What is expected =>
Reproduce exactly the line containing "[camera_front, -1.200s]" and each line after it until the listing ends, leaving pictures out.
━━━━━━━━━━━━━━━━━━━━━━━━━━━━━━
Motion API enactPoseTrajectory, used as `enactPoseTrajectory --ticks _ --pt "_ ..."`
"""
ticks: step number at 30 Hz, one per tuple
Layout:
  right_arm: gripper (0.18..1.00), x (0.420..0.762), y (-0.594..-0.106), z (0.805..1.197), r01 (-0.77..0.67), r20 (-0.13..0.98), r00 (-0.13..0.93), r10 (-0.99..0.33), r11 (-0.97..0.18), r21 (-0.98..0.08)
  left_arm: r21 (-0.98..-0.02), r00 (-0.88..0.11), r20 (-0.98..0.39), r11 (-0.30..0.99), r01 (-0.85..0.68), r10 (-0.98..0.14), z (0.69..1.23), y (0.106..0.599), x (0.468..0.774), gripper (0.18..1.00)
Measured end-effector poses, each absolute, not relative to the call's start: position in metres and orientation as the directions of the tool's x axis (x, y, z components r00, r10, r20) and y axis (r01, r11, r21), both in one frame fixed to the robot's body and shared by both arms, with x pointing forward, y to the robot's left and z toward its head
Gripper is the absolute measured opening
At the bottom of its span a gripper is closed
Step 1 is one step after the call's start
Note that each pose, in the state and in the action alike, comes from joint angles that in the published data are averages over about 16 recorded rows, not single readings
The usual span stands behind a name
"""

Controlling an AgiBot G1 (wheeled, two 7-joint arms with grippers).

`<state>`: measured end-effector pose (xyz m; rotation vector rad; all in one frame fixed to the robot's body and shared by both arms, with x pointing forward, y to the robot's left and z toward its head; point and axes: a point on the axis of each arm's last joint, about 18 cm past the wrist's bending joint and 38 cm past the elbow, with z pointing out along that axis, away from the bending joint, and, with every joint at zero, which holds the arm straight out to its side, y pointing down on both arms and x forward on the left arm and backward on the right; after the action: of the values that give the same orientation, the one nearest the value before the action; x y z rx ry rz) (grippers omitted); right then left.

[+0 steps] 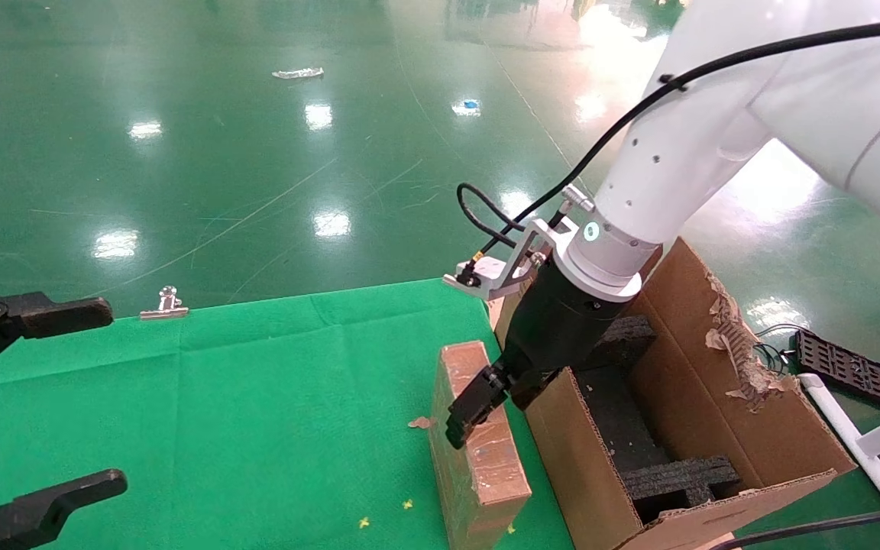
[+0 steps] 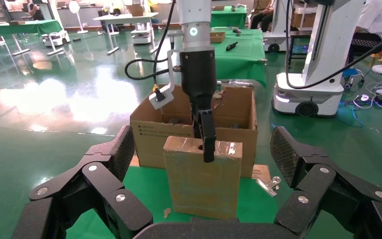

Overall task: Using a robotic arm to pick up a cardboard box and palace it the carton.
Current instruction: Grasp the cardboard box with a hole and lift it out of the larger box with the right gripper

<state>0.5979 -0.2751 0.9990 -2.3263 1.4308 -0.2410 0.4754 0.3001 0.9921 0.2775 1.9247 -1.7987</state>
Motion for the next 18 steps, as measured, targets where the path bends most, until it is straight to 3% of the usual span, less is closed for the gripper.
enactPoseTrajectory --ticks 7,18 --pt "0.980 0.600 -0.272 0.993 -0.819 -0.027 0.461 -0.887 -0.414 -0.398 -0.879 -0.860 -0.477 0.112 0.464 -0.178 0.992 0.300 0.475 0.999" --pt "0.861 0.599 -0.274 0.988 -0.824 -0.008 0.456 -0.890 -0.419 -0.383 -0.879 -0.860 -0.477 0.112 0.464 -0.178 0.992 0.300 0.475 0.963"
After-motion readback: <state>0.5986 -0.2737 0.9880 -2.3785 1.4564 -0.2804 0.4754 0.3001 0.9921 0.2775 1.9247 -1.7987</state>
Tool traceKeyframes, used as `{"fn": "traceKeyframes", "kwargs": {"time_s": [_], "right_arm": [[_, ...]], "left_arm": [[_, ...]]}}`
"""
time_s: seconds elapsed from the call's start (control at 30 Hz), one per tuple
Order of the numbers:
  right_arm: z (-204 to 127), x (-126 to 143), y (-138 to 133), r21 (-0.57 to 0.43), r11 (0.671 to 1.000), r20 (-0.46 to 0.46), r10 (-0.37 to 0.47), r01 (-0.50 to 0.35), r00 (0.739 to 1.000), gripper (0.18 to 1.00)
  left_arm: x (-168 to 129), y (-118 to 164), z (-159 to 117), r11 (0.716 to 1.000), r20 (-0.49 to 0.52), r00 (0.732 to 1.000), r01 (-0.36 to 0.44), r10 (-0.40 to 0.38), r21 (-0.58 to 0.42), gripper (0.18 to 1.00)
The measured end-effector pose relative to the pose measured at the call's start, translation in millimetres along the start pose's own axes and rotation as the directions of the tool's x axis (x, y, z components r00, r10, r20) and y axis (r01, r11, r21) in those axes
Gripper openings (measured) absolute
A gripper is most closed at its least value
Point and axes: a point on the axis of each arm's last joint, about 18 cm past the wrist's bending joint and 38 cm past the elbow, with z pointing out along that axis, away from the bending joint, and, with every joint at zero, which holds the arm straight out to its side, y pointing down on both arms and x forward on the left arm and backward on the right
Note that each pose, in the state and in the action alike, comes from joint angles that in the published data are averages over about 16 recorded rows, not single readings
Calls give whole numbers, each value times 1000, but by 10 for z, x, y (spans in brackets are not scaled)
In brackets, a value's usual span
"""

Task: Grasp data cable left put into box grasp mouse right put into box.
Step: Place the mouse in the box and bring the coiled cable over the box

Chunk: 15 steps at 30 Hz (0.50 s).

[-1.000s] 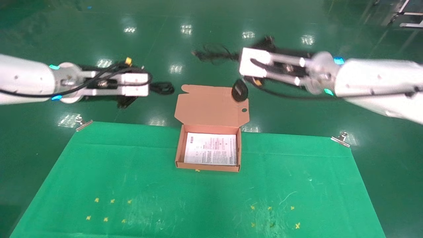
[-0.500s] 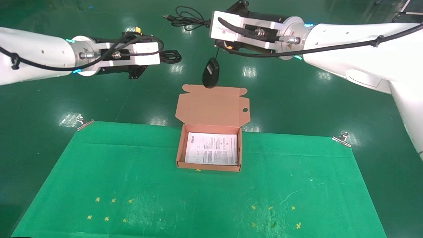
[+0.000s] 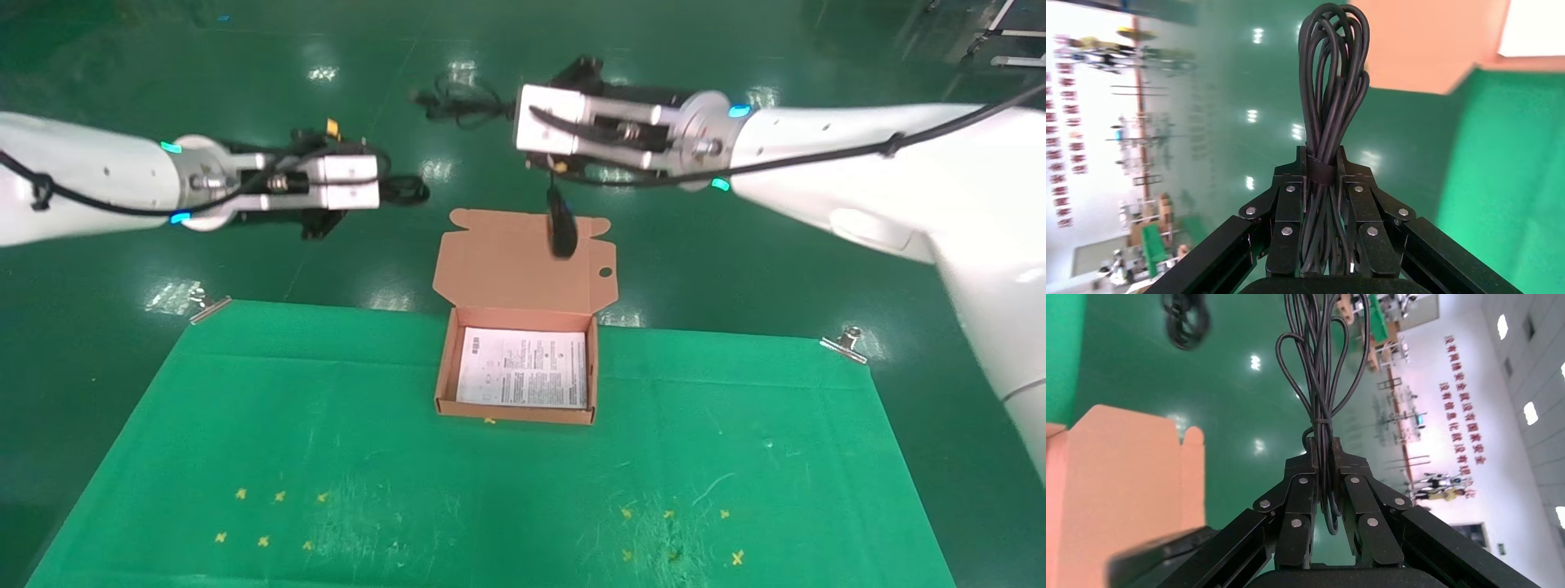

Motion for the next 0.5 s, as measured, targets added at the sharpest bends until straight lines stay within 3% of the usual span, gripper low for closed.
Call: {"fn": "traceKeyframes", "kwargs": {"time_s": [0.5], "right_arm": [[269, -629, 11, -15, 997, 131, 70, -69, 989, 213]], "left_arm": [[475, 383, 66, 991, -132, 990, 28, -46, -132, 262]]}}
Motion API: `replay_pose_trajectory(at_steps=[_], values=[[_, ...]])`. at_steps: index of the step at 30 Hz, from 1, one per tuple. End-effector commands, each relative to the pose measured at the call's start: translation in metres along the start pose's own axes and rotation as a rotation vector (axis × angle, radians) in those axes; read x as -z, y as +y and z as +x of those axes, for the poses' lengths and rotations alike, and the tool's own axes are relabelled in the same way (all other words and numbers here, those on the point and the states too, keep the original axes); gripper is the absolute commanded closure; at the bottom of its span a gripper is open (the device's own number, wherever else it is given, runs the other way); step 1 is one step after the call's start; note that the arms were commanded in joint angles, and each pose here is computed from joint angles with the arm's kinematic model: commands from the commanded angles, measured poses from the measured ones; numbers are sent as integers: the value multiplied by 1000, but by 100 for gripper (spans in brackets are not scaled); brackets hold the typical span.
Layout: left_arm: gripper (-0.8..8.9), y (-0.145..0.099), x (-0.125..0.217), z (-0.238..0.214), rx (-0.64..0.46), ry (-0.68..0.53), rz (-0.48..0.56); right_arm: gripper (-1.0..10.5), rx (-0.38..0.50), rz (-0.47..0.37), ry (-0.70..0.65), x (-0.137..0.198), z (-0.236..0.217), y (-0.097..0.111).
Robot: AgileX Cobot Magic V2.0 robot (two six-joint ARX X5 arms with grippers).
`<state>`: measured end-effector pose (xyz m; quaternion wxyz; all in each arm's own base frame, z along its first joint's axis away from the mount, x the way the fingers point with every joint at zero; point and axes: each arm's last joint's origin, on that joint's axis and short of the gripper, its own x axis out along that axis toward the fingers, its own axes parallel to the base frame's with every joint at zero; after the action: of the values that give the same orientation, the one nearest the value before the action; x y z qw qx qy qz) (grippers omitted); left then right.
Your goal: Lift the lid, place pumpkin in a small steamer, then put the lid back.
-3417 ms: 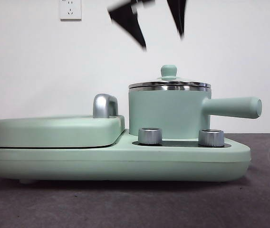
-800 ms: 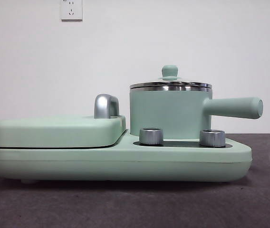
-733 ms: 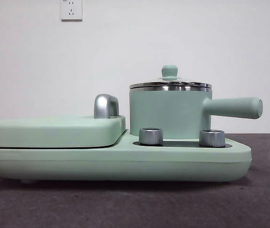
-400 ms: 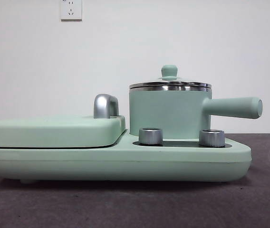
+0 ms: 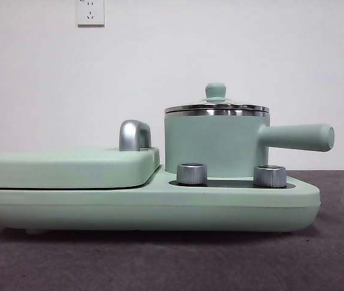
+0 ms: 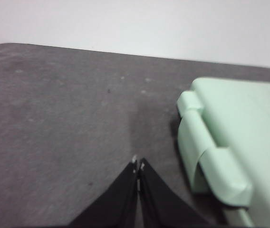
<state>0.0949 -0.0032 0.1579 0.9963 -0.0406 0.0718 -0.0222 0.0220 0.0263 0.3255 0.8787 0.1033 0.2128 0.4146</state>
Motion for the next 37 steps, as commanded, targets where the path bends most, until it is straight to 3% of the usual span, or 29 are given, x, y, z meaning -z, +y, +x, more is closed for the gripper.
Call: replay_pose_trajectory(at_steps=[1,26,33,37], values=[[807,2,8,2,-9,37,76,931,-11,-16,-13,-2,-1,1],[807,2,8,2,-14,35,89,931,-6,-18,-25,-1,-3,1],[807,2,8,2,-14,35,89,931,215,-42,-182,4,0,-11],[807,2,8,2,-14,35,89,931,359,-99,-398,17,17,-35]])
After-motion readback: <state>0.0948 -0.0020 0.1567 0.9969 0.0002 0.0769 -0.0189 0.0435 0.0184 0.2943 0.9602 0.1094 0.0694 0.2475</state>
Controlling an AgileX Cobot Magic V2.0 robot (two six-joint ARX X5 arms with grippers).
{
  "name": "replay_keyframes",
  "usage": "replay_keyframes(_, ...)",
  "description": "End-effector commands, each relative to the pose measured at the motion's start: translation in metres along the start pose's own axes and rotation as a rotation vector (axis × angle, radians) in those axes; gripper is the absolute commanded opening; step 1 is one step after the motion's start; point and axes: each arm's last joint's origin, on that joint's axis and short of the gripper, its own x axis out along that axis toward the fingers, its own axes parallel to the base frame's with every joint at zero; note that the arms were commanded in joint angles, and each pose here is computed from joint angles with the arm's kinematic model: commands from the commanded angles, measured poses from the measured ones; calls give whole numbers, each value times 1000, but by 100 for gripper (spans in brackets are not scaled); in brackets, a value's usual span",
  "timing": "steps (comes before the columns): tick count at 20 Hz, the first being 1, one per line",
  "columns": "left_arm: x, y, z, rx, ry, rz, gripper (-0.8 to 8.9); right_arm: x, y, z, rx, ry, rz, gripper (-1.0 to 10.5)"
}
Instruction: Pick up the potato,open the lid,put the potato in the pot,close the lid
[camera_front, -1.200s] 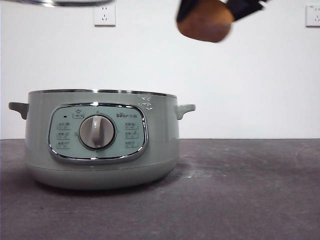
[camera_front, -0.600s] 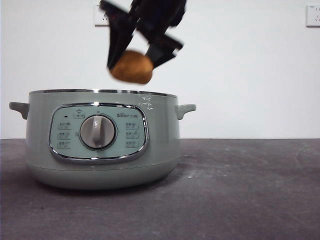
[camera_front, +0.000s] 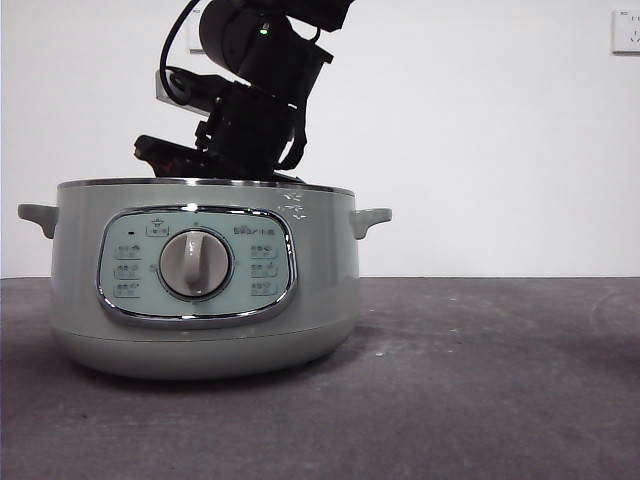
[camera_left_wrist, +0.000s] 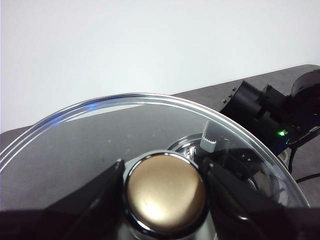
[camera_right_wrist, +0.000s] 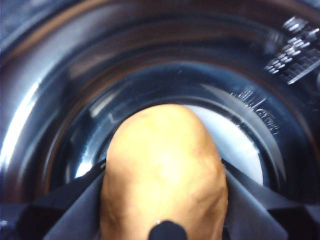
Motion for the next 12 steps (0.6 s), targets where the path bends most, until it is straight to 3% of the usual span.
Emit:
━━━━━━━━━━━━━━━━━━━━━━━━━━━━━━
Response =>
[camera_front, -1.200s] 
[camera_front, -0.600s] 
[camera_front, +0.000s] 
[camera_left_wrist, +0.000s] 
[camera_right_wrist, +0.000s] 
Motion for the next 12 steps (0.6 s), targets where the path bends most, until it is straight to 3% of the usual span.
Emit:

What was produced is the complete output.